Situata sulla costa Africana a nordest, l’Eritrea ha un lungo confine sul Mar Rosso e proprio questa zona costiera del paese è uno dei segreti turistici più affascinanti da scoprire. Le acque eritree sono un acquario tropicale di incredibile varietà e bellezza, un angolo di mondo ancora sconosciuto al turismo di massa, totalmente incontaminato.

La zona costiera comprende anche la Depressione della Dancalia, un’area desertica, uno dei posti più inospitali e caldi sulla terra ma intriso di un fascino difficilmente comprensibile. Le temperature superano i 50 °C, il paesaggio è dominato da promontori, vulcani, crateri e paesaggi lunari. Qui vivono popolazioni dedite al nomadismo come l’etnia Afar. Gente strana, imperscrutabile che vive allevando capre e dromedari, indossa amuleti contenenti erbe e versetti del Corano che proteggono dagli spiriti maligni. Badda, villaggio Afar, è posto a 500 metri sotto il livello del mare.

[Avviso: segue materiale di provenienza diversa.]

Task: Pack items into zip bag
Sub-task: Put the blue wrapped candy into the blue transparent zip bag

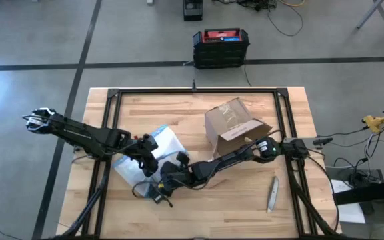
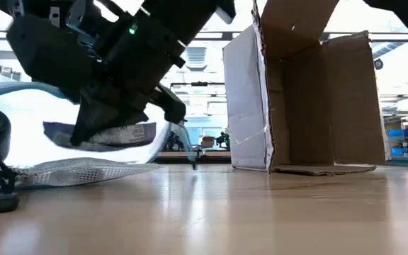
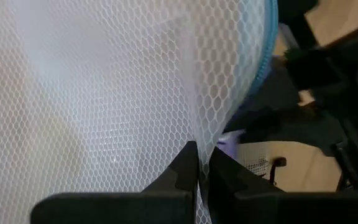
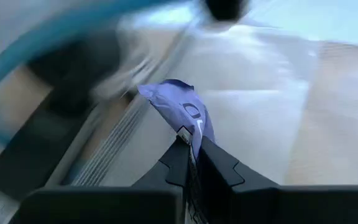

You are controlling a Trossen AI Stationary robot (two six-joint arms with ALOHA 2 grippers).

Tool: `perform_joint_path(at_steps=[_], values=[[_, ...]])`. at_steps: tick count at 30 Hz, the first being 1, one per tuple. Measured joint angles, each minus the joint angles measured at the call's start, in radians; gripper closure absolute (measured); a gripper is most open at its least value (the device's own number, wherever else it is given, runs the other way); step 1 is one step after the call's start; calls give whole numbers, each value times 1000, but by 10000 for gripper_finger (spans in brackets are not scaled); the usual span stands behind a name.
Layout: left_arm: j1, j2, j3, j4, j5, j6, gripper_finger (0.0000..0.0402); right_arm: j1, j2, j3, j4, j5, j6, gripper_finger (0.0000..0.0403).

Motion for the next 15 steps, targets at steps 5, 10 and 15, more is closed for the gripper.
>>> perform_joint_path(at_steps=[5, 10, 15], values=[[0, 6, -1, 14, -6, 1, 401, -28, 0, 1, 36, 8, -99, 351], [-1, 22, -6, 18, -5, 2, 401, -32, -2, 26, 29, 4, -226, 292], [-12, 31, -6, 18, -2, 2, 401, -4, -23, 92, -185, -58, -288, 242]])
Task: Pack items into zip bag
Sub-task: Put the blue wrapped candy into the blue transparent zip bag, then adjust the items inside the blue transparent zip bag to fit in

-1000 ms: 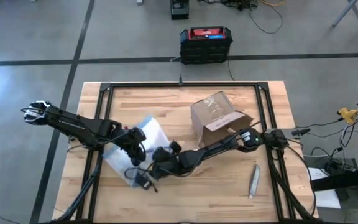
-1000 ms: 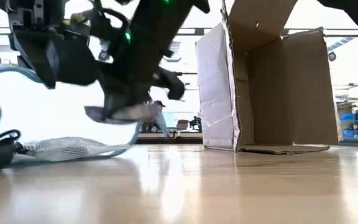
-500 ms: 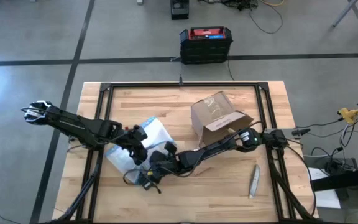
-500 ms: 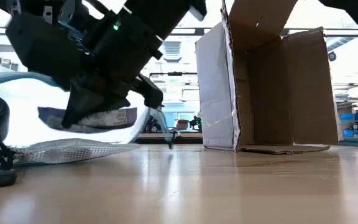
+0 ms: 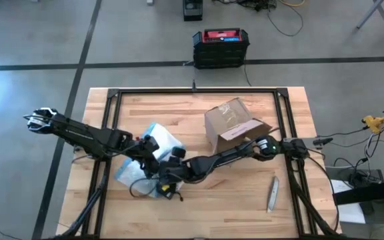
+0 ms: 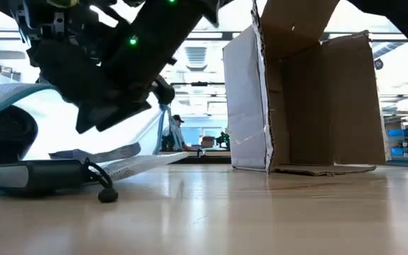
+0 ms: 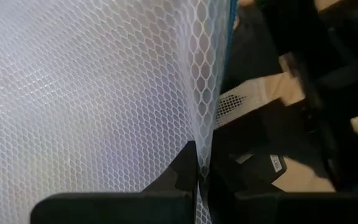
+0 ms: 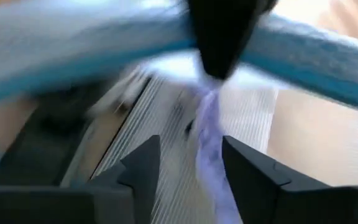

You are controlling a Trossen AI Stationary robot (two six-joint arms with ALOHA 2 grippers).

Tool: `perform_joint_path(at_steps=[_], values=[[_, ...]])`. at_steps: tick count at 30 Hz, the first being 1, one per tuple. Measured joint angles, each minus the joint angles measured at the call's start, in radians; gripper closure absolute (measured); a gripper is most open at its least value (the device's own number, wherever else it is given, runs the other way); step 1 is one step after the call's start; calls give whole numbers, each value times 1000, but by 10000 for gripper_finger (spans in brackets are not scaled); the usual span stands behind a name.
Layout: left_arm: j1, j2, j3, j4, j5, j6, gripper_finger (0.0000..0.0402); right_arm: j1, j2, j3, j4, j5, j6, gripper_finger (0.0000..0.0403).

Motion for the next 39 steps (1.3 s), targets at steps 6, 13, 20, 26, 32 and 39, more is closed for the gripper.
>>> perform_joint_path(at_steps=[6, 13, 20, 26, 32, 39], values=[[-4, 0, 0, -3, 33, -6, 401, 97, -54, 22, -201, -124, 31, 233], [-4, 0, 0, -2, 32, -7, 401, 191, -28, -36, -220, -130, 182, 303], [-17, 0, 0, 49, 37, 61, 401, 141, 57, -39, -61, -123, 236, 396], [-58, 0, 0, 61, 40, 145, 401, 21, 69, -42, 135, -96, 215, 399], [-66, 6, 0, 63, 26, 179, 401, -82, 68, -42, 185, -91, 158, 402], [-68, 34, 0, 64, 5, 179, 401, -105, 49, -42, 166, -126, 131, 403]])
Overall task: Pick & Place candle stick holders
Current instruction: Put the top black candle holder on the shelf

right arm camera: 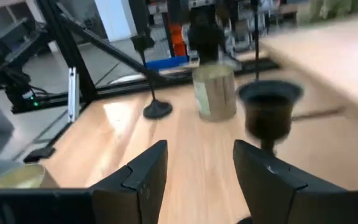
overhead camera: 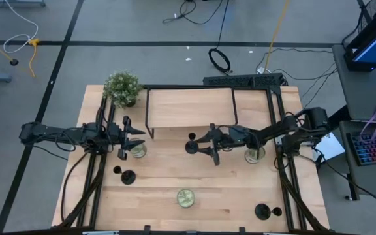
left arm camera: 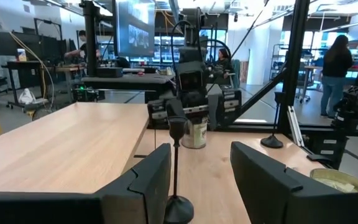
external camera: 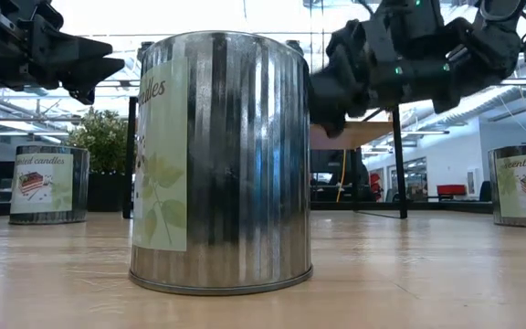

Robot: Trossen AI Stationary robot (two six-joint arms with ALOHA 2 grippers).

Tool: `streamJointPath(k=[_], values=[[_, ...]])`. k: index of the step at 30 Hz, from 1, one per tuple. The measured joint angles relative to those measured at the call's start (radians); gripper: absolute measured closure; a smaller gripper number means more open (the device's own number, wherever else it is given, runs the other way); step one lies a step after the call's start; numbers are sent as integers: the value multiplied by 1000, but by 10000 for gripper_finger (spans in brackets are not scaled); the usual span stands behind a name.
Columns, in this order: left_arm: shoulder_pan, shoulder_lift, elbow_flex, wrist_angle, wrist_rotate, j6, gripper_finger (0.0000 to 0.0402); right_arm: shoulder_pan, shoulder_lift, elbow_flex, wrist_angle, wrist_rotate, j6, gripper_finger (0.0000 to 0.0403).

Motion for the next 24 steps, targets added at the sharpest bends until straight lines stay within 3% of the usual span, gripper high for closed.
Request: streamJointPath(k=[11, 16, 19, 24], values=[[0, 4, 0, -4, -1, 12, 227, 50, 3, 16, -89, 127, 24, 233], [0, 4, 0, -4, -1, 20, 227, 90, 3, 119, -341, 319, -39, 234], [0, 4, 0, -4, -1, 20, 227, 92, 3, 143, -384, 390, -2, 234], [0, 4, 0, -5, -1, 20, 227, 77, 5, 143, -374, 384, 52, 234]])
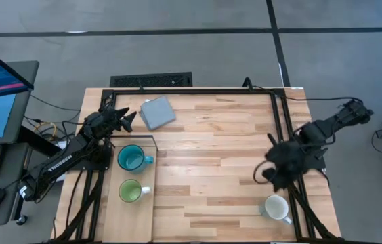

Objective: Stack small to large cups/mugs on shelf
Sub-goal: Put the blue mug on the shelf

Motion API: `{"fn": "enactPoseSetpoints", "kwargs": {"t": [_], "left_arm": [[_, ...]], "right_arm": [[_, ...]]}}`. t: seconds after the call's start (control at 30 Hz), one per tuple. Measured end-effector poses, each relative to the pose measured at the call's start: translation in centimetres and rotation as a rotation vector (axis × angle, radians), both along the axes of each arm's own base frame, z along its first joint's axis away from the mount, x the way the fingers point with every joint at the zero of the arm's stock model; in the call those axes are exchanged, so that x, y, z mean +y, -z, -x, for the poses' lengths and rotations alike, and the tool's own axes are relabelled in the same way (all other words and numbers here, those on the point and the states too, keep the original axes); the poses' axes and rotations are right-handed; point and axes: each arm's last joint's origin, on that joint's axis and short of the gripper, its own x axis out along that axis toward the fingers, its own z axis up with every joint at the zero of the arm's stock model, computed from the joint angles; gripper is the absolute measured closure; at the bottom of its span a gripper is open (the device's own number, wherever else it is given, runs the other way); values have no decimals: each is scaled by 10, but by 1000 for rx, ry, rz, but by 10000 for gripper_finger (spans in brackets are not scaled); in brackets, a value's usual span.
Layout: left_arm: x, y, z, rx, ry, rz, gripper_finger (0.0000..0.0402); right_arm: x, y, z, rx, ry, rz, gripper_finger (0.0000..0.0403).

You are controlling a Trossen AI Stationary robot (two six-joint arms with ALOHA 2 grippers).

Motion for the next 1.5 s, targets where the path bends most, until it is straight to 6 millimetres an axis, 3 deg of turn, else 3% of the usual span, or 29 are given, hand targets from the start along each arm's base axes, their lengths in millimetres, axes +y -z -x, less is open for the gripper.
{"fn": "enactPoseSetpoints", "kwargs": {"t": [0.27,0.67,1.0,1.5], "left_arm": [[0,0,0,0,2,0,140],[0,0,0,1,-5,-1,140],[0,0,0,9,-7,-12,140],[0,0,0,13,-10,-16,140]], "right_arm": [[38,9,10,262,-78,-25,163],[108,40,-7,288,-196,-33,163],[131,79,-13,411,-218,109,163],[144,115,-16,486,-282,235,163]]}}
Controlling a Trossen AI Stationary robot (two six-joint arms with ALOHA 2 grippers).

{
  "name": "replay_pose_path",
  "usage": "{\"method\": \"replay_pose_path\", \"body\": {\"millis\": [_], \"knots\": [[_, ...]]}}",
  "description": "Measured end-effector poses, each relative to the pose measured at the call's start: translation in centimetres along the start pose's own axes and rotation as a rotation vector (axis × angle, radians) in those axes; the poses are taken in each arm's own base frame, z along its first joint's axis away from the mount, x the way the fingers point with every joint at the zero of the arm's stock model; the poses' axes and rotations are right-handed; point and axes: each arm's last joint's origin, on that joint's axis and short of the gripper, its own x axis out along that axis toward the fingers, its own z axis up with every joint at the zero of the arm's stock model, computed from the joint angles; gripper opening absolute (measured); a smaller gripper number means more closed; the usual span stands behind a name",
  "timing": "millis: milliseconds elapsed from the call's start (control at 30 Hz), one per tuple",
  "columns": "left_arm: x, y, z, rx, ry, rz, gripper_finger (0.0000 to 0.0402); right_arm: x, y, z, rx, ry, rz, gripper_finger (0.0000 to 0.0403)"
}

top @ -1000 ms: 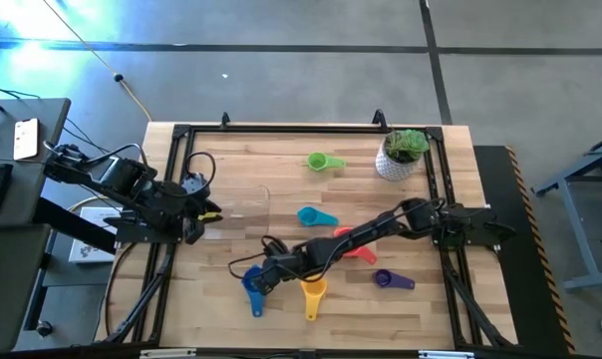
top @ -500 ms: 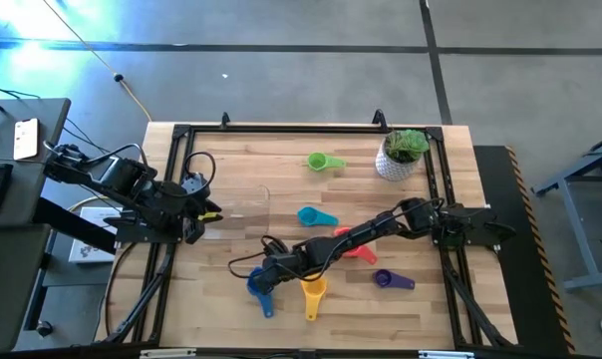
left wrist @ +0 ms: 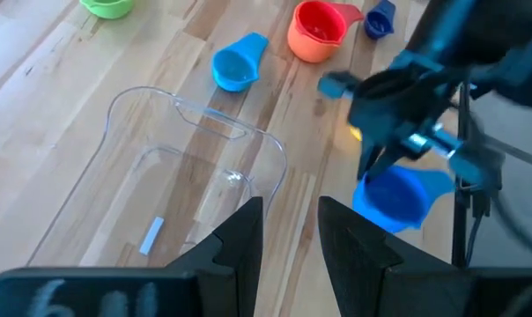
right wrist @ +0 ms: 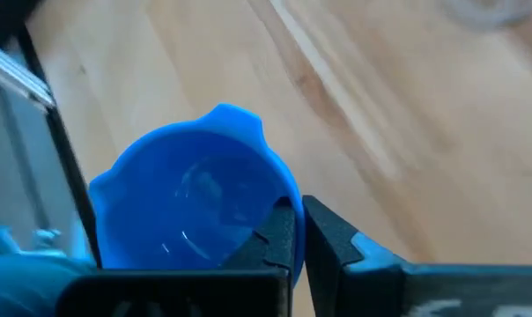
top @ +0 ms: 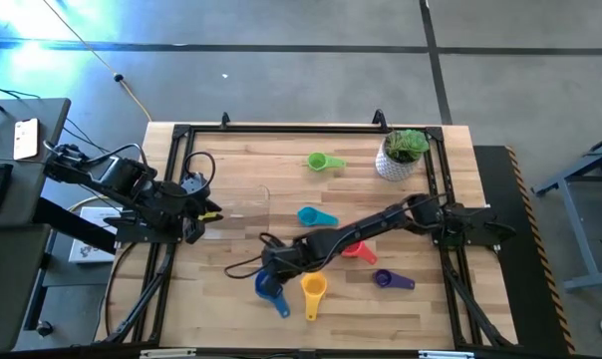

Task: Nest measuring cups in basket
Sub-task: Stack the blue measuring cup into the red stacked measuring cups

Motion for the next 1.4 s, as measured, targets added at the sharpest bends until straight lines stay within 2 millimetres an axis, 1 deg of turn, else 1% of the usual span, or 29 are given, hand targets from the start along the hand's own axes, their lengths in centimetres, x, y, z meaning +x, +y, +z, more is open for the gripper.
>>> {"method": "replay_pose_path", "body": {"millis": [267, 433, 533, 733, 867, 933, 1033, 1133, 1267, 1400], "knots": [[0.0, 0.0, 0.0, 0.000, -0.008, 0.010, 0.0104, -5.8, 0.7, 2.4, -0.160, -0.019, -0.068, 0.0002], [0.0, 0.0, 0.0, 0.000, -0.008, 0.012, 0.0104, -9.1, 0.9, 3.6, -0.273, -0.023, -0.109, 0.0002], [0.0, 0.0, 0.0, 0.000, -0.008, 0.012, 0.0104, -11.0, 0.7, 4.2, -0.359, -0.003, -0.143, 0.0001], [0.0, 0.0, 0.0, 0.000, -0.009, 0.013, 0.0104, -14.0, -0.4, 5.0, -0.480, 0.075, -0.230, 0.0001], [0.0, 0.0, 0.0, -0.002, -0.011, 0.013, 0.0104, -15.4, -1.4, 4.8, -0.539, 0.107, -0.301, 0.0001], [0.0, 0.0, 0.0, -0.002, -0.011, 0.013, 0.0104, -16.4, -1.8, 4.6, -0.550, 0.111, -0.326, 0.0001], [0.0, 0.0, 0.0, -0.026, -0.013, 0.016, 0.0104, -17.7, -2.5, 4.2, -0.568, 0.113, -0.390, 0.0001], [0.0, 0.1, 0.1, -0.062, -0.030, 0.036, 0.0104, -19.0, -3.1, 3.7, -0.584, 0.109, -0.417, 0.0001], [0.0, 0.2, 0.2, -0.118, -0.062, 0.068, 0.0104, -20.5, -4.5, 2.2, -0.599, 0.107, -0.439, 0.0001], [0.0, 0.3, 0.2, -0.162, -0.084, 0.087, 0.0104, -21.5, -7.0, 0.5, -0.580, 0.075, -0.404, 0.0000]]}}
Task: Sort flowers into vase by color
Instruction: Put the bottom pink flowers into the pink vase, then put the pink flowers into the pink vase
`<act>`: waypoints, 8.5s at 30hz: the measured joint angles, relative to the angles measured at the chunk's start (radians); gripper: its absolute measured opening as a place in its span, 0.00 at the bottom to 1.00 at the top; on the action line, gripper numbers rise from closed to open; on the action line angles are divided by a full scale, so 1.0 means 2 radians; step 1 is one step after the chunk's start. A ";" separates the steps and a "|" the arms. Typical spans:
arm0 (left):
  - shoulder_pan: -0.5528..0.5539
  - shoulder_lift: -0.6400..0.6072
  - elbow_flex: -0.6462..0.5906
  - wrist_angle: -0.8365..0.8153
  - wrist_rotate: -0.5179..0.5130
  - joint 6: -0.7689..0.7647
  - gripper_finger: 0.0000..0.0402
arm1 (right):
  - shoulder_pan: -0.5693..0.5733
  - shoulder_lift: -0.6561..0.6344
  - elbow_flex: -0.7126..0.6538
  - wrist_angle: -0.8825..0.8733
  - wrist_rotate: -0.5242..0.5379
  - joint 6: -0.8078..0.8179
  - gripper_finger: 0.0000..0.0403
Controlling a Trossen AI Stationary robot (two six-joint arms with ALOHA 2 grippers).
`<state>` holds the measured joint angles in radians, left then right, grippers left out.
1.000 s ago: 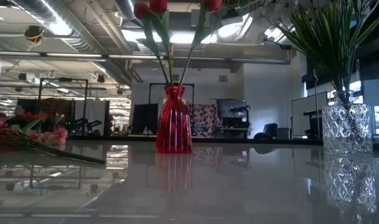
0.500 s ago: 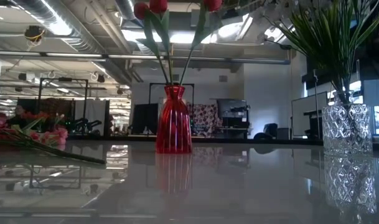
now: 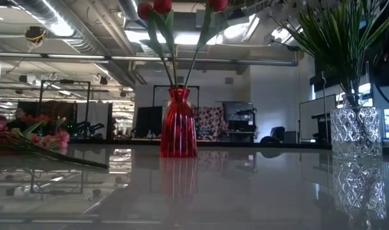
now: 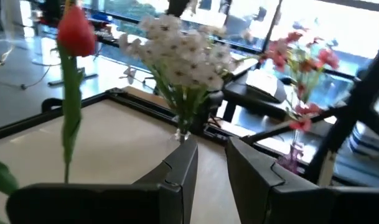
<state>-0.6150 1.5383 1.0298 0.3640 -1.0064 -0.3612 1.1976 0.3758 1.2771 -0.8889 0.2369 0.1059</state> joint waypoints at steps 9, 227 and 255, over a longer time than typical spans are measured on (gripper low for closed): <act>0.042 0.016 0.000 0.013 -0.022 -0.044 0.21 | 0.000 -0.164 -0.184 0.129 -0.055 0.009 0.00; 0.233 0.078 -0.092 -0.674 0.451 -0.970 0.21 | 0.000 -0.166 -0.117 -0.248 0.042 0.241 0.60; 0.386 0.013 -0.099 -0.766 0.367 -0.801 0.00 | 0.000 -0.165 -0.114 -0.192 0.184 0.278 0.60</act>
<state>0.1565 1.5644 0.8318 -1.1690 -0.2730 -1.9640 1.1976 0.0460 1.0481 -1.2724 0.6039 0.6612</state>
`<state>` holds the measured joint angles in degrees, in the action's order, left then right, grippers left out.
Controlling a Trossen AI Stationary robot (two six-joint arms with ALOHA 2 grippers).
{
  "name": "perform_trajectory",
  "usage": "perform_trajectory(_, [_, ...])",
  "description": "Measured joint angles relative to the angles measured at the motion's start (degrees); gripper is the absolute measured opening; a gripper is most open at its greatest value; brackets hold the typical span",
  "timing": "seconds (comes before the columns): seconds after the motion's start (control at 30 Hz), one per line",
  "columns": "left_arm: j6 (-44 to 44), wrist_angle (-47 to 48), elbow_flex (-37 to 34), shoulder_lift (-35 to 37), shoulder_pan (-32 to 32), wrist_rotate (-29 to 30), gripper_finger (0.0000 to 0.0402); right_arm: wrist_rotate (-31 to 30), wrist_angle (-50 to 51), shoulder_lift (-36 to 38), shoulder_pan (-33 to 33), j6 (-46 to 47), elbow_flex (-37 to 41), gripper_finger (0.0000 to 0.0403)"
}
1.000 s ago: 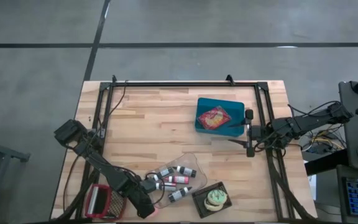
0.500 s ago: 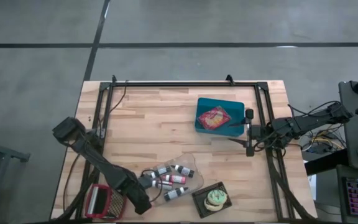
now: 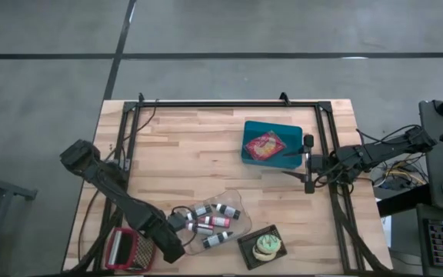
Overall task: Pick & Place Food Item
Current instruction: Put the pink donut into the black basket
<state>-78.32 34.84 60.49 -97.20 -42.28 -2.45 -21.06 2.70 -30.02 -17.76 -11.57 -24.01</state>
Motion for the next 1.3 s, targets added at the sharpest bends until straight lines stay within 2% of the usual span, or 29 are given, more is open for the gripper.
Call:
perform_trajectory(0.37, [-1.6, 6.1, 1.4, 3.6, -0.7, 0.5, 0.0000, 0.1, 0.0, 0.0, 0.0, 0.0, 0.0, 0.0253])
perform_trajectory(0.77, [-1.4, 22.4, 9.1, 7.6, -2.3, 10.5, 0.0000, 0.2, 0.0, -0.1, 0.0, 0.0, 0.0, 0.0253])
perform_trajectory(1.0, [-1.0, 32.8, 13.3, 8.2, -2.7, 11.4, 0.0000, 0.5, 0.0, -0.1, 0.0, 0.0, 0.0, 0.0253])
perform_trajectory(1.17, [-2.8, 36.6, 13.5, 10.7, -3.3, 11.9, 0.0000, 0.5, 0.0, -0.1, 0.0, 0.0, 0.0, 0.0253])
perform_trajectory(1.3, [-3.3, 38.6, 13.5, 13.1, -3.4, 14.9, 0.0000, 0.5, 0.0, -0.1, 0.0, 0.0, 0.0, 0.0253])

L’Eritrea è un paese di sensazioni riappacificanti, come solo un popolo che ha patito una guerra lunga 30 anni può trasmettere. Mercati dai colori sgargianti al profumo di mille spezie, abili Nakuda che solcano il mare su sambuchi silenziosi e slanciati, uomini del deserto, ultimi nomadi della terra, luci e sapori d’Africa, il rito del caffè con la tipica “Djebena”, in più ben nove etnie diverse e quattro religioni fanno di questo angolo autentico dell’Africa un’antologia vivente di storie umane che lasciano il segno. Afar, Bilen, Hedareb, Kunama, Nara, Rashaida, Saho, Tigre, Tigrini sono l’anima dell’Eritrea, composta da volti bruciati dal sole, da canti e danze energiche, strofe che sanno di vento e libertà come la moderna “We are united in our wishes”, canzone simbolo per il paese, che riecheggia i lunghi anni di conflitto bellico con l’Etiopia.

Nei grandi centri quali la capitale Asmara e Massawa, la classe dirigente è composta prevalentemente dall’etnia dei Tigrini, la più numerosa, circa il 50% dell’intera popolazione. Probabili discendenti dell’antico regno di saba, i Tigrini hanno preso parte alla lotta contro gli Etiopi per la liberazione del paese, diventando Eroi caduti in nome della loro patria. La loro “presenza” nella capitale contribuisce senz’altro al vanto che fa di Asmara la città più bella dell’Africa, un un museo all’aria aperta di stampo coloniale, un lungo abbraccio multietnico, col sorriso sulle labbra.